In 1867, Russia offered to sell its American holdings to the United States. This is because the fur trade had ended, Russia needed money, and was afraid Great Britain might go to war with them and seize the land anyway. The A. Johnson administration offered $0.02 an acre for the territory. Many Americans ridiculed the purchase, calling it ‘Seward’s Folly’ (after Secretary of State Seward who managed the purchase), but the Senate loved the idea and enthusiastically approved the treaty.
Summarize the conflicts between Congress and President Johnson.
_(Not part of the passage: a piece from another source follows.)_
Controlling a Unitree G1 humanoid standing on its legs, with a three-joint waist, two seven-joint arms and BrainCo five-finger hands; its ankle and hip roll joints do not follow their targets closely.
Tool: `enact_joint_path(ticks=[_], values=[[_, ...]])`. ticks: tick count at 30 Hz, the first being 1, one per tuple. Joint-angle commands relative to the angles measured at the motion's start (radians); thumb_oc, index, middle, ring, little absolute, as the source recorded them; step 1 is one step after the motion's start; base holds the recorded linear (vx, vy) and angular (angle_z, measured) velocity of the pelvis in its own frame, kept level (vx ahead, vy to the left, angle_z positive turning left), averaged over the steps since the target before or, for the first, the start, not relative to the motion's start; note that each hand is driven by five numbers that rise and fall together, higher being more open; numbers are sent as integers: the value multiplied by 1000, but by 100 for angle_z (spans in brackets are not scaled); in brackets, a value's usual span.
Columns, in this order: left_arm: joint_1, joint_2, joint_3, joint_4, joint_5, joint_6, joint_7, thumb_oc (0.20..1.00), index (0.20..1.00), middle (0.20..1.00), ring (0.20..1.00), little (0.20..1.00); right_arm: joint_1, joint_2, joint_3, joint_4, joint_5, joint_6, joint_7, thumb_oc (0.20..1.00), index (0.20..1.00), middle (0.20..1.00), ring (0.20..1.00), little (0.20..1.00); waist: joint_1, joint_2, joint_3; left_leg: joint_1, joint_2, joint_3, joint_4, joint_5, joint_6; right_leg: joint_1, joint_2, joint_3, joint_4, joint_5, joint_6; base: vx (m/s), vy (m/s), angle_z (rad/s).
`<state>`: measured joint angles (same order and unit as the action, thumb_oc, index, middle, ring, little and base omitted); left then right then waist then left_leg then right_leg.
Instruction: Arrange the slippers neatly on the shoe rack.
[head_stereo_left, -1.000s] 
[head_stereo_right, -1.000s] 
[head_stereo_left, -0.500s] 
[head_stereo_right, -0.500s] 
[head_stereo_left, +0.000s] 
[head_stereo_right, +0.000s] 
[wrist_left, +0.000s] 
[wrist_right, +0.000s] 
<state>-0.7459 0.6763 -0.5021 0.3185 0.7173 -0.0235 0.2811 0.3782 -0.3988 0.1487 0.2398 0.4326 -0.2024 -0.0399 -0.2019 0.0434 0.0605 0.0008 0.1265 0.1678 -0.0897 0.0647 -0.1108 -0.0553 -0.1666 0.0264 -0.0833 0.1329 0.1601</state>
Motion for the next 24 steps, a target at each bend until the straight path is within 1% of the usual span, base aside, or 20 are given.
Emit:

Republicans were the majority in the U.S. Congress during Lincoln’s presidency and pursued their goals of remaking the social order of the South and securing equal rights for black men; however, many radicals, such as Thaddeus Stevens and Charles Sumner, felt limited by Lincolns moderate views. When A. Johnson acceded to the presidency, many Americans were concerned about the spread of Black Codes and feared that he was a Southern sympathizer, despite his support for the 13th Amendment banning slavery. In response, many more Republicans won Congressional seats during the mid-term elections. Johnson refused to sign piece after piece of Radical legislation, but they had enough votes to override his veto.
*Radical Reconstruction, 1867–1872*
Though President Johnson declared Reconstruction complete less than a year after the Confederate surrender, members of Congress disagreed. Republicans in Congress began to implement their own plan of bringing law and order to the South through the use of military force and martial law. Radical Republicans who advocated for a more equal society pushed their program forward as well, leading to the ratification of the Fifteenth Amendment, which finally gave blacks the right to vote. The new amendment empowered black voters, who made good use of the vote to elect black politicians. It disappointed female suffragists, however, who had labored for years to gain women’s right to vote. By the end of 1870, all the southern states under Union military control had satisfied the requirements of Congress and been readmitted to the Union.

Define the ‘14th Amendment’.
The 14th Amendment was put forward as the country was healing itself from the Civil War and was ratified in 1868. It stated that all persons born or naturalized in the United States - including African Americans - are citizens of the country. Its Due Process Clause also stated that local and state governments cannot deprive any citizen of ‘life, liberty, or property’ without due cause. (1868)
Define the ‘Military Reconstruction Act’ or ‘Reconstruction Act’.
All Southern states except Tennessee refused to ratify the 14th Amendment, so Congress passed the ‘Military Reconstruction Act’ in 1867 - the first of four such measures to be passed by Congress, vetoed by the President, and then passed again with a 2/3 vote. As a result, the South was divided into five occupied military districts, each ruled by a military governor to supervise Reconstruction. Under the ‘Military Reconstruction Act’, states had to ratify the 14th Amendment and allow African Americans to vote, or else they would lose their representation in Congress. The 14th Amendment was ratified within a year.

Define the ‘Tenure of Office Act’
Enacted in 1867, this law required the president to get Senate approval before firing anyone who had been appointed by a past president. It was passed by Republicans who appointed Secretary of War Edwin Stanton (a radical) to enforce the Reconstruction Acts without interference from A. Johnson. The Tenure of Office Act was overturned nine years after Johnson’s impeachment attempt; and though it was never tested in the Supreme Court, a decision in 1926 noted that the Act was invalid.
Understand how Congress passed laws against President Johnson’s will.
After the Republicans gained a super majority in the 1866 midterm elections, they overroad many of A. Johnsons vetos with their own reconstruction legislation.